▶ [Task description] The entire listing below is to be reproduced exactly.
□ □ □ □ □ □ □
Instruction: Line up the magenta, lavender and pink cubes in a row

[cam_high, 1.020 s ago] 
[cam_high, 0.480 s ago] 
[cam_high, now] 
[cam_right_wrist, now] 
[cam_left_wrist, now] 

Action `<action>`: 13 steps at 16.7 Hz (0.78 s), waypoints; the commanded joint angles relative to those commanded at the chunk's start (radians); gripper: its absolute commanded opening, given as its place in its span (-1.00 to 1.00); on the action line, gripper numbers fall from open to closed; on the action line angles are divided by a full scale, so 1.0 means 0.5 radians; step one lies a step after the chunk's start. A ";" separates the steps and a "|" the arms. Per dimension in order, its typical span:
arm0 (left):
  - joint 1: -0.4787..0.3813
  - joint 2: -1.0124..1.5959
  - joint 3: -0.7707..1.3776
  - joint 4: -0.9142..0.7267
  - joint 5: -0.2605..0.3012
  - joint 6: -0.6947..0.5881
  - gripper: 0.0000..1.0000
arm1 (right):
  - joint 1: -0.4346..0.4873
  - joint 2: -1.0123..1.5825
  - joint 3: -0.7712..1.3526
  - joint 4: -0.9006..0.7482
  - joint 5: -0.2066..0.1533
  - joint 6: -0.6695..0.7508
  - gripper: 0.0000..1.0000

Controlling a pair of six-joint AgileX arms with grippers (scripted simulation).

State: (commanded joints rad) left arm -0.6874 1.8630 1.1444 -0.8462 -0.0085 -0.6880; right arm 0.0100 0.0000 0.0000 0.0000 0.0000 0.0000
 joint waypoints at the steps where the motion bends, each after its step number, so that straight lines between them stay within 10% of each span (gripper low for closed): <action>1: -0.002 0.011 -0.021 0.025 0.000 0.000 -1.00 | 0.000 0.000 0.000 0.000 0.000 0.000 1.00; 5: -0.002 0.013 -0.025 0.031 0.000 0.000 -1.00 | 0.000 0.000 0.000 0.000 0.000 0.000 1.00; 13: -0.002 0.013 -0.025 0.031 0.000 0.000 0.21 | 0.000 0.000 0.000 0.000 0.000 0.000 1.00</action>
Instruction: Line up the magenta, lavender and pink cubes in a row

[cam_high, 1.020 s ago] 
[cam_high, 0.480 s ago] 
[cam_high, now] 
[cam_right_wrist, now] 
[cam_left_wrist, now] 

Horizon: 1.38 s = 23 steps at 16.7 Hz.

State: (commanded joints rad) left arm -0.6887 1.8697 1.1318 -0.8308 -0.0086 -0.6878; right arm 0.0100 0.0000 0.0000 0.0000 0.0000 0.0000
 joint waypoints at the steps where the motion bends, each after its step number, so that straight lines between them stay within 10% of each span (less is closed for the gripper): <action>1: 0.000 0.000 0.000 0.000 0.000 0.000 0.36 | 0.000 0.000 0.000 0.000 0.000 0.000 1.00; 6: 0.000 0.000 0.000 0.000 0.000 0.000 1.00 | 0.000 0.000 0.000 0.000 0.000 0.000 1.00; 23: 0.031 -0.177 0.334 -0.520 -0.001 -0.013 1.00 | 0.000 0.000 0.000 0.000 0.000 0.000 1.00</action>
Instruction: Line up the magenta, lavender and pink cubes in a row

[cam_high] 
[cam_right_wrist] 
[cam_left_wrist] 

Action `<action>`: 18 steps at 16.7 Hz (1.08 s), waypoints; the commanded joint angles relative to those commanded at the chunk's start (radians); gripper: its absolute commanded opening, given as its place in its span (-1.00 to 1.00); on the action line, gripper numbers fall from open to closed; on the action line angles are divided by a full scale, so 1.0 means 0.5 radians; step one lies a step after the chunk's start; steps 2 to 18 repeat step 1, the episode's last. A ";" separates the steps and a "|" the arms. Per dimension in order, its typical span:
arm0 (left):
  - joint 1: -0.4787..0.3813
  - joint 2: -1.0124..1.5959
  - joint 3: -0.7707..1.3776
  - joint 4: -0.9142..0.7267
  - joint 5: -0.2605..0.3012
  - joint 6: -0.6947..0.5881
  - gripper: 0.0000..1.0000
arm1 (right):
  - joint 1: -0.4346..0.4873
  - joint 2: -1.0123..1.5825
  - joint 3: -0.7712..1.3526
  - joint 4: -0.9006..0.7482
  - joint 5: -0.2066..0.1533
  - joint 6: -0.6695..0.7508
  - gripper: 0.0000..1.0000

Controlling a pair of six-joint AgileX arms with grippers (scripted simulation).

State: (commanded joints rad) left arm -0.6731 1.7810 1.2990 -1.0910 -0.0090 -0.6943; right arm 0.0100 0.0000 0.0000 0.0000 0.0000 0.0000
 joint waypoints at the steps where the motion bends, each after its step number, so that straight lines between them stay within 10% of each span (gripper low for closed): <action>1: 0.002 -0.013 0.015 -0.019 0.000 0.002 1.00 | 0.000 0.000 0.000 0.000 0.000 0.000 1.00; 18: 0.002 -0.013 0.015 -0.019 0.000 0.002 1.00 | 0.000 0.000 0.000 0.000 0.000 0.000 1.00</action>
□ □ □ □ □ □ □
▶ [Task solution]
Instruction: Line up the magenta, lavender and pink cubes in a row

[cam_high, 1.020 s ago] 
[cam_high, 0.480 s ago] 
[cam_high, now] 
[cam_right_wrist, now] 
[cam_left_wrist, now] 

Action `<action>`: 13 steps at 16.7 Hz (0.78 s), waypoints; the commanded joint angles relative to those commanded at the chunk's start (radians); gripper: its absolute commanded opening, given as its place in its span (-1.00 to 1.00); on the action line, gripper numbers fall from open to closed; on the action line angles are divided by a full scale, so 1.0 means 0.5 radians; step one lies a step after the chunk's start. A ";" separates the steps and a "|" the arms. Per dimension in order, its typical span:
arm0 (left):
  - joint 1: -0.4787..0.3813
  - joint 2: -1.0124..1.5959
  - joint 3: -0.7707..1.3776
  - joint 4: -0.9142..0.7267
  - joint 5: -0.2605..0.3012
  - joint 6: -0.6947..0.5881
  - gripper: 0.0000..1.0000
arm1 (right):
  - joint 1: -0.4346..0.4873
  - joint 2: -1.0123..1.5825
  - joint 3: -0.7712..1.3526
  - joint 4: -0.9006..0.7482
  - joint 5: -0.2066..0.1533
  - joint 6: -0.6695..0.7508
  - gripper: 0.0000..1.0000

Controlling a pair of six-joint AgileX arms with grippers (scripted simulation).

State: (commanded joints rad) left arm -0.6874 1.8630 1.1444 -0.8462 -0.0085 -0.6880; right arm 0.0100 0.0000 0.0000 0.0000 0.0000 0.0000
 joint waypoints at the steps where the motion bends, each after its step number, so that straight lines between them stay within 10% of each span (gripper low for closed): <action>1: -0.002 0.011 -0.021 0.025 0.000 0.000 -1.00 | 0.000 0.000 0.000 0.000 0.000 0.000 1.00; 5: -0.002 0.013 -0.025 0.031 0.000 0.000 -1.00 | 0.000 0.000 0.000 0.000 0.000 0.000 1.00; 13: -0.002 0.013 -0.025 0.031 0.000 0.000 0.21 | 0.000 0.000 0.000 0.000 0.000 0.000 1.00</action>
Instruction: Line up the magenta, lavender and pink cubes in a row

[cam_high, 1.020 s ago] 
[cam_high, 0.480 s ago] 
[cam_high, now] 
[cam_right_wrist, now] 
[cam_left_wrist, now] 

Horizon: 1.38 s = 23 steps at 16.7 Hz.

State: (commanded joints rad) left arm -0.6887 1.8697 1.1318 -0.8308 -0.0086 -0.6878; right arm 0.0100 0.0000 0.0000 0.0000 0.0000 0.0000
 joint waypoints at the steps where the motion bends, each after its step number, so that straight lines between them stay within 10% of each span (less is closed for the gripper): <action>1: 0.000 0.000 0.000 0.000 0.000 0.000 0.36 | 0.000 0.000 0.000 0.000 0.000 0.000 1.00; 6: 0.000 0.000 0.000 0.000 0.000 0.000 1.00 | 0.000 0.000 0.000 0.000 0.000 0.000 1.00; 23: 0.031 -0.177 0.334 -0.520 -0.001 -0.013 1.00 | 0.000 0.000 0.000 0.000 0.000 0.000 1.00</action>
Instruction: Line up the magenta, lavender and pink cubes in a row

[cam_high] 
[cam_right_wrist] 
[cam_left_wrist] 

Action `<action>`: 18 steps at 16.7 Hz (1.08 s), waypoints; the commanded joint angles relative to those commanded at the chunk's start (radians); gripper: its absolute commanded opening, given as its place in its span (-1.00 to 1.00); on the action line, gripper numbers fall from open to closed; on the action line angles are divided by a full scale, so 1.0 means 0.5 radians; step one lies a step after the chunk's start; steps 2 to 18 repeat step 1, the episode's last. A ";" separates the steps and a "|" the arms. Per dimension in order, its typical span:
arm0 (left):
  - joint 1: -0.4787..0.3813
  - joint 2: -1.0124..1.5959
  - joint 3: -0.7707..1.3776
  - joint 4: -0.9142..0.7267
  - joint 5: -0.2605..0.3012
  - joint 6: -0.6947..0.5881
  - gripper: 0.0000..1.0000
arm1 (right):
  - joint 1: -0.4346..0.4873
  - joint 2: -1.0123..1.5825
  - joint 3: -0.7712..1.3526
  - joint 4: -0.9006..0.7482
  - joint 5: -0.2066..0.1533
  - joint 6: -0.6695..0.7508
  - gripper: 0.0000..1.0000

Controlling a pair of six-joint AgileX arms with grippers (scripted simulation).

State: (commanded joints rad) left arm -0.6731 1.7810 1.2990 -1.0910 -0.0090 -0.6943; right arm 0.0100 0.0000 0.0000 0.0000 0.0000 0.0000
 joint waypoints at the steps where the motion bends, each after its step number, so that straight lines between them stay within 10% of each span (gripper low for closed): <action>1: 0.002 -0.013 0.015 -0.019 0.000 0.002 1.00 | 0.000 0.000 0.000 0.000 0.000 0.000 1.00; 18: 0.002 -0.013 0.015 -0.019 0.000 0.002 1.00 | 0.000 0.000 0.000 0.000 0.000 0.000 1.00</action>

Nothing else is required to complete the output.